→ **Problem statement**: The listing below holds a line with "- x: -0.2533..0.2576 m" and a line with "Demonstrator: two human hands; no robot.". Reproduce those two lines exactly, plus everything between them.

→ **Data segment**:
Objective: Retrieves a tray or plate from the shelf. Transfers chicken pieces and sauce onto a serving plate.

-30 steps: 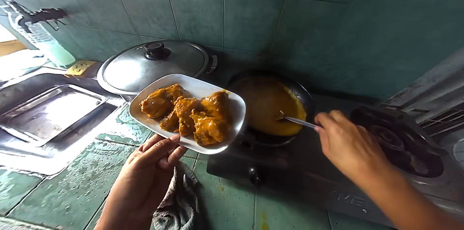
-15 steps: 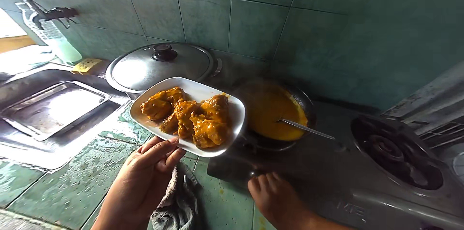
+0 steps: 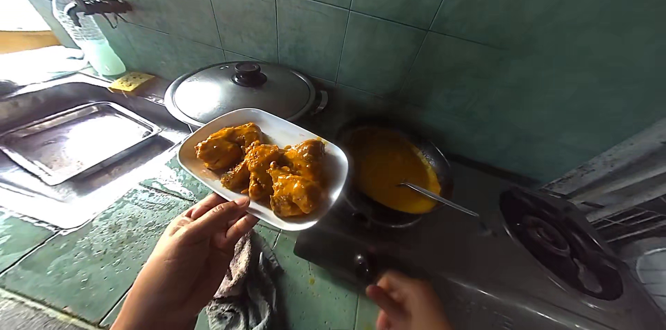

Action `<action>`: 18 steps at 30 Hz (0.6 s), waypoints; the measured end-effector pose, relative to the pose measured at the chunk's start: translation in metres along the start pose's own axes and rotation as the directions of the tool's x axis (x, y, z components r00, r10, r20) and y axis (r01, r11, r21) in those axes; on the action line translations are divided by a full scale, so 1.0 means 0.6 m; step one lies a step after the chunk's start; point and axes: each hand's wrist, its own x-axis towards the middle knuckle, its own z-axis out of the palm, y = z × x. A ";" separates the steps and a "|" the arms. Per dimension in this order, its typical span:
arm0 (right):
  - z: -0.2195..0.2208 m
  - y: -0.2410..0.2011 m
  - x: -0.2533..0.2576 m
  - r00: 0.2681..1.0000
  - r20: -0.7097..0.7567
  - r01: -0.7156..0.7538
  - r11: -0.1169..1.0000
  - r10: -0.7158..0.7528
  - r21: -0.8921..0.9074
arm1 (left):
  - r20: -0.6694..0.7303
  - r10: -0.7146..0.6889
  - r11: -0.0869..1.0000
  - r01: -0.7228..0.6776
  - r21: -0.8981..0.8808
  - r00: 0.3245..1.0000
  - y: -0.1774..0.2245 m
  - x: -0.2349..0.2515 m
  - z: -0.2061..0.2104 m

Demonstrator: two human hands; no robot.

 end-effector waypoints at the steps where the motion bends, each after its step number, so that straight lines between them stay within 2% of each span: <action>1: -0.029 -0.017 -0.008 0.974 -0.151 0.159 0.985 -0.169 -0.074 | 0.010 -0.005 1.000 0.005 0.008 1.000 0.002 -0.001 0.000; 2: -0.067 -0.036 -0.007 0.894 -0.293 0.285 0.935 -0.339 -0.212 | 0.019 -0.008 1.000 0.008 0.012 1.000 0.003 -0.001 -0.001; 3: -0.112 -0.052 0.003 0.784 -0.381 0.340 0.852 -0.490 -0.397 | 0.030 -0.009 1.000 0.009 0.013 0.999 0.002 -0.002 -0.001; 4: -0.157 -0.063 0.022 0.671 -0.413 0.324 0.744 -0.616 -0.584 | 0.038 -0.012 1.000 0.011 0.012 0.999 0.001 -0.003 0.001; 5: -0.196 -0.073 0.046 0.591 -0.401 0.270 0.641 -0.699 -0.719 | 0.042 -0.016 1.000 0.016 0.011 0.999 0.000 -0.004 0.003; 6: -0.228 -0.080 0.070 0.581 -0.361 0.217 0.567 -0.729 -0.795 | 0.045 -0.022 1.000 0.021 0.009 0.999 0.000 -0.005 0.006; 7: -0.250 -0.087 0.091 0.633 -0.312 0.188 0.531 -0.709 -0.826 | 0.043 -0.030 1.000 0.030 0.009 0.999 0.000 -0.007 0.009; 8: -0.262 -0.097 0.109 0.730 -0.266 0.166 0.540 -0.630 -0.825 | 0.043 -0.041 0.999 0.041 0.008 0.998 0.001 -0.009 0.011; 10: -0.267 -0.129 0.142 0.941 -0.164 0.049 0.597 -0.297 -0.800 | 0.027 -0.058 0.998 0.058 0.012 0.998 0.004 -0.014 0.020; 11: -0.266 -0.141 0.160 0.986 -0.090 0.010 0.596 -0.137 -0.803 | 0.024 -0.065 0.998 0.064 0.012 0.998 0.005 -0.016 0.023; 13: -0.260 -0.150 0.193 0.999 0.023 -0.004 0.555 0.043 -0.832 | 0.046 -0.073 0.997 0.072 0.019 0.996 0.006 -0.018 0.023; 15: -0.254 -0.147 0.214 0.991 0.082 0.014 0.534 0.104 -0.845 | 0.079 -0.086 0.996 0.084 0.028 0.993 0.007 -0.017 0.019; 18: -0.254 -0.146 0.230 0.980 0.091 -0.019 0.531 0.179 -0.847 | 0.091 -0.094 0.995 0.090 0.044 0.991 0.007 -0.014 0.013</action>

→ **Written solution**:
  - x: -0.2533..0.2576 m
  - r00: 0.2681..1.0000
  - r20: -0.7097..0.7567
  - r01: -0.7156..0.7538
  - r11: -0.1169..1.0000
  - r10: -0.7158..0.7528
  - r21: -0.8921..0.9074
arm1 (left):
  - r20: -0.6694..0.7303
  - r10: -0.7146..0.6889
  - r11: -0.0869..1.0000
  - r01: -0.7228..0.6776
  - r21: -0.8981..0.8808
  - r00: 0.3245..1.0000
  - y: -0.1774..0.2245 m
  - x: -0.2349..0.2515 m
  - z: -0.2061..0.2104 m

Demonstrator: two human hands; no robot.

This completes the answer to the exercise.